• **Instructions to follow**:
The data below is to be returned in full and exactly.

• **Data shown**:
• • • • • • •
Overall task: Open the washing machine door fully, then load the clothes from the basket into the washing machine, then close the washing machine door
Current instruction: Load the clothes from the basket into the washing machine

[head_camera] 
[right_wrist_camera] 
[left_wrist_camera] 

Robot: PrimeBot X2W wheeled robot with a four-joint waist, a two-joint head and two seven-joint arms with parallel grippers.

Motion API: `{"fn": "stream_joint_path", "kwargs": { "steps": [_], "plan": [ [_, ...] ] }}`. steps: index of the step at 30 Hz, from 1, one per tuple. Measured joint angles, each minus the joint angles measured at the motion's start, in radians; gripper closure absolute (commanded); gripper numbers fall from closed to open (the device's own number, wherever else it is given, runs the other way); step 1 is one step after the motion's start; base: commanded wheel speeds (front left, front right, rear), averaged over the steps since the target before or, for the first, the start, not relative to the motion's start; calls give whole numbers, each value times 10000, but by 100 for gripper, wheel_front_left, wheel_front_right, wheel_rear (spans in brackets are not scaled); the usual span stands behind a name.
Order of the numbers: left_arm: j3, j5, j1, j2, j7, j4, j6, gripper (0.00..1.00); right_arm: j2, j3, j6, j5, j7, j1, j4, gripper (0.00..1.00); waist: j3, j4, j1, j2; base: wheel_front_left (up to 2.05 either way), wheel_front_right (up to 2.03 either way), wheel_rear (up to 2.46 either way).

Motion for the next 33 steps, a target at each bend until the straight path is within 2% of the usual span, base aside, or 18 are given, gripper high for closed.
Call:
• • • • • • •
• **Response to the task**:
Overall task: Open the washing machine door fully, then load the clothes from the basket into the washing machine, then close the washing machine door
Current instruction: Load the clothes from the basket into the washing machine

[head_camera] 
[right_wrist_camera] 
[left_wrist_camera] 

Robot: PrimeBot X2W wheeled robot with a four-joint waist, a two-joint head and two seven-joint arms with parallel grippers.

Motion API: `{"fn": "stream_joint_path", "kwargs": { "steps": [_], "plan": [ [_, ...] ] }}`. steps: index of the step at 30 Hz, from 1, one per tuple. Measured joint angles, each minus the joint angles measured at the motion's start, in radians; gripper closure absolute (commanded); gripper numbers fall from closed to open (the device's own number, wherever else it is given, runs the other way); step 1 is one step after the motion's start; base: commanded wheel speeds (front left, front right, rear), averaged over the steps since the target before or, for the first, the start, not relative to the motion's start; calls give whole numbers, each value times 10000, but by 100 for gripper, wheel_front_left, wheel_front_right, wheel_rear (spans in brackets are not scaled); the usual span stands behind a name.
Order of the numbers: left_arm: j3, j5, j1, j2, j7, j4, j6, gripper (0.00..1.00); right_arm: j2, j3, j6, j5, j7, j1, j4, gripper (0.00..1.00); waist: j3, j4, j1, j2; base: wheel_front_left (up to 2.05 either way), wheel_front_right (up to 2.03 either way), wheel_rear (up to 2.46 either way).

Motion for the next 33 steps, a target at each bend until the straight path is within 2% of the usual span, base aside, or 18 are given, gripper high for closed.
Call:

This output contains the complete answer.